Pentagonal pyramids can be found as components of many polyhedrons. Attaching its base to the pentagonal face of another polyhedron is an example of the construction process known as augmentation, and attaching it to prisms or antiprisms is known as elongation or gyroelongation, respectively. Examples of polyhedrons are the pentakis dodecahedron is constructed from the dodecahedron by attaching the base of pentagonal pyramids onto each pentagonal face, similar to the small stellated dodecahedron by stellation, and a regular icosahedron constructed from a pentagonal antiprism by attaching two pentagonal pyramids onto its pentagonal bases. Some Johnson solids are constructed by either augmenting pentagonal pyramids or augmenting other shapes with pentagonal pyramids: an elongated pentagonal pyramid $J_9$, a gyroelongated pentagonal pyramid $J_{11}$, a pentagonal bipyramid $J_{13}$, an elongated pentagonal bipyramid $J_{16}$, an augmented dodecahedron $J_{58}$, a parabiaugmented dodecahedron $J_{59}$, a metabiaugmented dodecahedron $J_{60}$, and a triaugmented dodecahedron $J_{61}$. Relatedly, the removal of a pentagonal pyramid from polyhedra is an example of a technique known as diminishment; the metabidiminished icosahedron $J_{62}$ and tridiminished icosahedron $J_{63}$ are the examples in which their constructions begin by removing pentagonal pyramids from a regular icosahedron.

In stereochemistry, an atom cluster can have a pentagonal pyramidal geometry.

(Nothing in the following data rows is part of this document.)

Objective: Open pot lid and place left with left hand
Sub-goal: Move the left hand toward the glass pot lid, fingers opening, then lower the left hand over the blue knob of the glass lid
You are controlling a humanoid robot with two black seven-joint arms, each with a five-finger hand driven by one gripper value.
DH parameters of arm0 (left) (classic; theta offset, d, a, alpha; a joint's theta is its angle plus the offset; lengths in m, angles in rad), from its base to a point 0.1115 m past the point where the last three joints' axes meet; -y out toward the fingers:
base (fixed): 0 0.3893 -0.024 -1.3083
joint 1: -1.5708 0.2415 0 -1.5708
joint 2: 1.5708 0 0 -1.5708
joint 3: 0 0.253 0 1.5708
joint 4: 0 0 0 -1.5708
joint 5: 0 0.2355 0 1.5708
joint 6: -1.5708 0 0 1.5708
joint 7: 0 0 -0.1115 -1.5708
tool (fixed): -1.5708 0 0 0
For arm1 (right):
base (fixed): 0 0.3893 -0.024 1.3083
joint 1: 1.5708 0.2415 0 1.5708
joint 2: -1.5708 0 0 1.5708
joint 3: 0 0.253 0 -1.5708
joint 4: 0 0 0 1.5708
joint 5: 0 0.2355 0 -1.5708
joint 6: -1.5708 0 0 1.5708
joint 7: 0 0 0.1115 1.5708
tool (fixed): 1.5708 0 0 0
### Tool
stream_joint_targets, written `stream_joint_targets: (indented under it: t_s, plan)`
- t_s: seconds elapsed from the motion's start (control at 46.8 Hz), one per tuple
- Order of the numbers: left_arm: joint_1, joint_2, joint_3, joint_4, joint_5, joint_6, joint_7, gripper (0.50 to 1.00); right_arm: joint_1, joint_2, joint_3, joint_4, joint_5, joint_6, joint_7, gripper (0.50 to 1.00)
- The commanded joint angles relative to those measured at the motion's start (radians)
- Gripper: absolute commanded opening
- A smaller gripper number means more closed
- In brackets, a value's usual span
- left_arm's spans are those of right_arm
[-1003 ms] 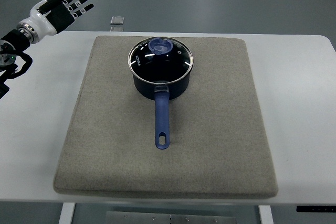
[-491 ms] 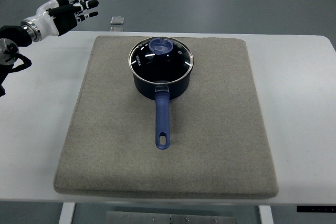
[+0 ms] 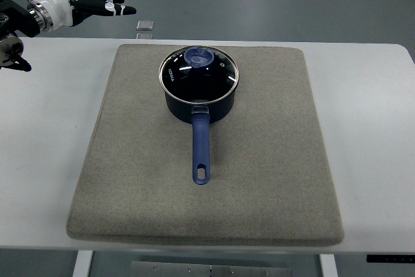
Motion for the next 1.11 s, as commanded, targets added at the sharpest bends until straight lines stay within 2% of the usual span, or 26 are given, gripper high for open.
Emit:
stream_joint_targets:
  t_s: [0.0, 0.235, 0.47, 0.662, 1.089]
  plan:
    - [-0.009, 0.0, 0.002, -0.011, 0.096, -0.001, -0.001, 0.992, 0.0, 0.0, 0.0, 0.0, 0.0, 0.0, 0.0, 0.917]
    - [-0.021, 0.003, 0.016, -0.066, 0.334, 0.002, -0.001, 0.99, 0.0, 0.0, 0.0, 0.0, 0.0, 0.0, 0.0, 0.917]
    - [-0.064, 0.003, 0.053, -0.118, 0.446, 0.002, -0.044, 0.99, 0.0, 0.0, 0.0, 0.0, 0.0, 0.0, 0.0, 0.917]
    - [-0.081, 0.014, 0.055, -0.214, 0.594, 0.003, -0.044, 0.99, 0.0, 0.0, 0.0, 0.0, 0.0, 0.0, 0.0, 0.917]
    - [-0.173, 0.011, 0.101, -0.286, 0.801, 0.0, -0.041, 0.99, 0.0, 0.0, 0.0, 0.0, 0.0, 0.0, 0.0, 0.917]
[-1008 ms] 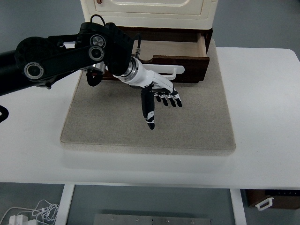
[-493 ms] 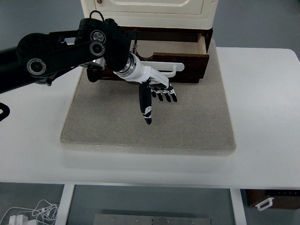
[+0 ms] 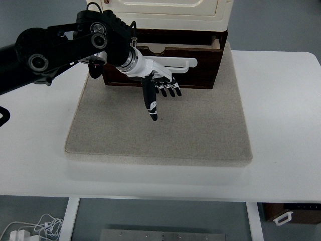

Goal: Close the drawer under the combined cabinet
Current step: 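Press the left hand against the drawer front and push toward cabinet, then keep pushing the drawer with the left hand until flush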

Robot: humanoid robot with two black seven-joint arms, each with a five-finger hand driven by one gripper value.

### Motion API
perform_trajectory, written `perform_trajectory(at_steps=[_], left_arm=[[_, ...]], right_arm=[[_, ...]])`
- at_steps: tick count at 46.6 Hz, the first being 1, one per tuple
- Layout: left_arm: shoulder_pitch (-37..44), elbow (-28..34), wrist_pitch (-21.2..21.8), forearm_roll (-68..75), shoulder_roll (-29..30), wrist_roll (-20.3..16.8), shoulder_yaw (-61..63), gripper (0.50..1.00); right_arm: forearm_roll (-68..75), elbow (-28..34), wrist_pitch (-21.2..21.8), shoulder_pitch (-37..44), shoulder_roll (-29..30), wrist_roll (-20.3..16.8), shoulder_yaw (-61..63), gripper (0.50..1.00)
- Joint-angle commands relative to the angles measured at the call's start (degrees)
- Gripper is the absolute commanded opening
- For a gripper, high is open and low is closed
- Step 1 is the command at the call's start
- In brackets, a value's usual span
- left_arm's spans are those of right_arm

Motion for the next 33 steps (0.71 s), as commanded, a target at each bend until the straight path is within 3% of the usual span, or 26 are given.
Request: perform_trajectory(at_steps=[1,33], left_arm=[[-0.01,1.25,-0.01,0.17,0.0,-0.08,-0.05,0.996],[-1.06,8.54,-0.01,0.61,-1.58,-0.43,-2.25,0.996]], right_arm=[[0.0,0.0,0.0,0.0,0.0,-0.05,0.0,0.952],[0.0,0.0,0.0,0.0,0.0,-0.05,0.0,0.952]])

This molecule has a main-group element with one active lone pair of electrons, which can be described by a model that predicts the geometry of molecules known as VSEPR theory. An example of a molecule with this structure is nido-cage carbonate CB_{5}H_{9}.

The formation of virus shells, known as capsids, can be modeled from pieces shaped like pentagonal and hexagonal pyramids. These shapes were chosen to resemble those of the protein subunits of natural viruses. By appropriately choosing the attractive and repulsive forces between pyramids, they found that the pyramids could self-assemble into icosahedral shells reminiscent of those found in nature.

The relaxation of internal elastic stress fields due to disclinations in twinned copper particles. Such a shape is the pentagonal pyramid, which allows growth to a large size and preserves symmetry. This can be done by activating cathode by the process of initial crystal growth in the electrolyte, by the movement of aluminum and silicon oxides' abrasive particles.